Volume 35 numéro 20
12 février 2001


 


Suspension des contrats de performance. «Nous nous sentons trahis!»
La communauté universitaire réclame du gouvernement qu’il respecte ses engagements financiers.

Les membres de l’Assemblée universitaire étaient unanimes à déplorer la suspension des contrats de performance.

C’est une assemblée universitaire consternée et estomaquée par la décision du gouvernement de suspendre les contrats de performance qui s’est réunie le 5 février pour sa première séance de l’année 2001. On s’en souvient, deux mois plus tôt, le 5 décembre exactement, le recteur Robert Lacroix signait avec le ministre Legault le contrat de performance de l’Université sous le feu des caméras. L’Université de Montréal devenait ainsi le premier établissement universitaire à signer un tel contrat après de longs mois de travail et de discussions avec les fonctionnaires du ministère de l’Éducation (MEQ).

M. Lacroix a reçu le vendredi 2 février un appel téléphonique du MEQ l’informant que le ministère n’aurait pas les moyens de respecter tous les éléments du contrat de performance, ce qui venait confirmer les rumeurs qui circulaient depuis quelques heures.

«Cela remet donc tout en cause et constitue un bris de confiance entre les universités et le gouvernement», a dit le recteur.

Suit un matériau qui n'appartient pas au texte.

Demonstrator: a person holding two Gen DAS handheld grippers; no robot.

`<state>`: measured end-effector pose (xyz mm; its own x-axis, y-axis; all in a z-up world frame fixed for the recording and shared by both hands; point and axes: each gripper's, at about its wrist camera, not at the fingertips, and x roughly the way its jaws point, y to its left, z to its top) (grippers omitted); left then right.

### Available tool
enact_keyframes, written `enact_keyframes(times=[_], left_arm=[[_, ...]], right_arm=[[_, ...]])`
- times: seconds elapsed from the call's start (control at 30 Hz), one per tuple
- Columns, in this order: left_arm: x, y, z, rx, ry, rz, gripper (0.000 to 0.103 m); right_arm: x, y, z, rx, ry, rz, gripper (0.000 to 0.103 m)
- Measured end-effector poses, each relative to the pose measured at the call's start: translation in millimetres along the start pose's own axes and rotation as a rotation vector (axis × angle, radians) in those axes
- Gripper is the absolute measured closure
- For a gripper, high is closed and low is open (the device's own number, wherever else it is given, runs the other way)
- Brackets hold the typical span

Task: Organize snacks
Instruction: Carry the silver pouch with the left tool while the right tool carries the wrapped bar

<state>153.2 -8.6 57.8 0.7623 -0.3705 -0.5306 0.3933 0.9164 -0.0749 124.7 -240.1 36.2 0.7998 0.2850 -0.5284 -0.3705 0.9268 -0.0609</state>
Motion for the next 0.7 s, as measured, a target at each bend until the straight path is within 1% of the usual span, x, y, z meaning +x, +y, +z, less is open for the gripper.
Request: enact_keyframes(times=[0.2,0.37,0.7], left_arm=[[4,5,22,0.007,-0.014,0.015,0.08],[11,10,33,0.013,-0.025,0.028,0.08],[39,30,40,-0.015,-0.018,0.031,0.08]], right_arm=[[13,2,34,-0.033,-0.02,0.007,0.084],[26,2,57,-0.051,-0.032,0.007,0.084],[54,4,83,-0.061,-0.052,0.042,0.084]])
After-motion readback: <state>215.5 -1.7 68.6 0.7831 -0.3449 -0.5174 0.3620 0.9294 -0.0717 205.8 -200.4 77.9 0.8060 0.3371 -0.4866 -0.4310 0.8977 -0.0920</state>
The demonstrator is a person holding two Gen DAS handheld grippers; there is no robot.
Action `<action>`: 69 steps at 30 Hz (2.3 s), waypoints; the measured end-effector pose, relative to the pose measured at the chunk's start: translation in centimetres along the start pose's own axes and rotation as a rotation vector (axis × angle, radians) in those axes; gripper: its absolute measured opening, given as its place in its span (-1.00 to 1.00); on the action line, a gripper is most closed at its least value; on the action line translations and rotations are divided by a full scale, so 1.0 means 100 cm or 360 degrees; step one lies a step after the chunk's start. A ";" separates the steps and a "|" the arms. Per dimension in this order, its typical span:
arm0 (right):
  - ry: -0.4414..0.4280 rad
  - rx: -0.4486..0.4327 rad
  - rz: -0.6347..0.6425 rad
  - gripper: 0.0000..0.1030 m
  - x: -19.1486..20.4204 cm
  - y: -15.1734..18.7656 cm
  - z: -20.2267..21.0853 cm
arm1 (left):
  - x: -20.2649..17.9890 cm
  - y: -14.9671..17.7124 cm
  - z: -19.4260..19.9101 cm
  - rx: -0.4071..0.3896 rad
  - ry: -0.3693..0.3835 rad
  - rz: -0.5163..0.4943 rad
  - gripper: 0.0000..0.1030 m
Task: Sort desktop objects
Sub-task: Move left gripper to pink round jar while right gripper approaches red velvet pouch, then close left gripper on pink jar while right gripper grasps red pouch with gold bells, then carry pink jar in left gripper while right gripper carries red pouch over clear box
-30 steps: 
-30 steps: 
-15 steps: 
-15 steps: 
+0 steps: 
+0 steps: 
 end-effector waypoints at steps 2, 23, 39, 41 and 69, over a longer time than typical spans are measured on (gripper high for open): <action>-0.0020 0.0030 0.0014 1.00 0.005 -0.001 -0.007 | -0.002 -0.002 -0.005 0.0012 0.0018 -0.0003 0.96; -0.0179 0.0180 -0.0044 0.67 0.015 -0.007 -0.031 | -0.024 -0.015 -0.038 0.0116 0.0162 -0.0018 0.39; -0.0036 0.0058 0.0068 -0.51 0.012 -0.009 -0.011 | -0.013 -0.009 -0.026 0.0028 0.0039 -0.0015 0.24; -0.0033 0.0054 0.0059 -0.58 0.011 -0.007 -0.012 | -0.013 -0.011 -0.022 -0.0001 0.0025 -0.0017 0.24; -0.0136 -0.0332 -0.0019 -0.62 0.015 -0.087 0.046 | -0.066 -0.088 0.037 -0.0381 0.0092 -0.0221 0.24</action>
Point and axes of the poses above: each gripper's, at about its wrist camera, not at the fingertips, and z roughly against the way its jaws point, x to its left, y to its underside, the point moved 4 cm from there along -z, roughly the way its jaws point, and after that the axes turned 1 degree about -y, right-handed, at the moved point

Pour lui, cette décision vient également saper tout le travail qui a été fait pour permettre aux universités de planifier leur développement et le déploiement de leurs ressources sur trois ans.

L’Université collaborera avec la Conférence des recteurs et la Fédération des étudiants des universités du Québec pour forcer le gouvernement à respecter ses engagements, a dit le recteur, qui a ajouté avoir aussi l’appui du milieu des affaires et du patronat.

«Le caractère invraisemblable d’une telle décision tient au fait que rien n’a changé depuis décembre dans la conjoncture économique qui puisse la justifier, a-t-il indiqué. De plus, ce n’est pas la décision d’un ministère mais plutôt le résultat de l’arbitrage d’un gouvernement, du Conseil des ministres, ce qui est encore plus grave.»

Prenant ensuite la parole, le secrétaire général de la FAECUM, Patrice Lebel, a déclaré que non seulement les étudiants mais aussi tous les jeunes se sentaient trahis par cette remise en cause des décisions prises au sommet de la jeunesse, qui s’est tenu il y a à peine un an.

Il faut faire savoir au gouvernement que toute la communauté universitaire est derrière le recteur, a dit M. Lebel. Il a présenté une proposition qui a été approuvée à l’unanimité. Celle-ci se lit comme suit: «L’Assemblée universitaire déplore la rupture du lien de confiance avec le gouvernement du Québec. Elle exige le respect a) des engagements financiers inclus dans le contrat de performance intervenu entre le gouvernement et l’Université, b) des paramètres de la nouvelle formule de financement et c) du financement des coûts de système.»

Presque tous les membres de l’Assemblée universitaire qui sont intervenus avant le vote ont parlé de trahison, certains réclamant la démission du ministre, d’autres s’y opposant, alléguant qu’il s’agissait d’une décision du cabinet des ministres.

«C’est scandaleux que, deux mois après sa signature, on remette en cause ce contrat, a lancé Luc Granger. C’est un mauvais exemple pour la population. Nous nous en souviendrons aux prochaines élections.»

Deux jours plus tard, le ministre François Legault confirmait, à un point de presse, qu’il avait décidé de suspendre les contrats de performance parce qu’il ne croyait pas que le prochain budget lui permettrait de verser un milliard de dollars dans le réseau de l’éducation comme il avait été entendu au sommet de la jeunesse. Pour les universités, cet investissement devait se traduire par 600M$ d’argent neuf sur trois ans, dont 300M$ de façon récurrente. Pour l’Université de Montréal, ce réinvestissement, qui a fait l’objet du contrat de performance signé le 5 décembre, signifie 124M$ de plus.

«J’ai suspendu les contrats de performance parce qu’avec les derniers chiffres sur la table, il est impossible de répondre aux engagements sur trois ans», a dit le ministre.

Au moment de mettre sous presse, l’Université de Montréal publiait une déclaration dans laquelle tous les présidents des groupes et associations formant la communauté universitaire joignaient leur voix à celle du recteur pour exiger du gouvernement le respect de ses engagements.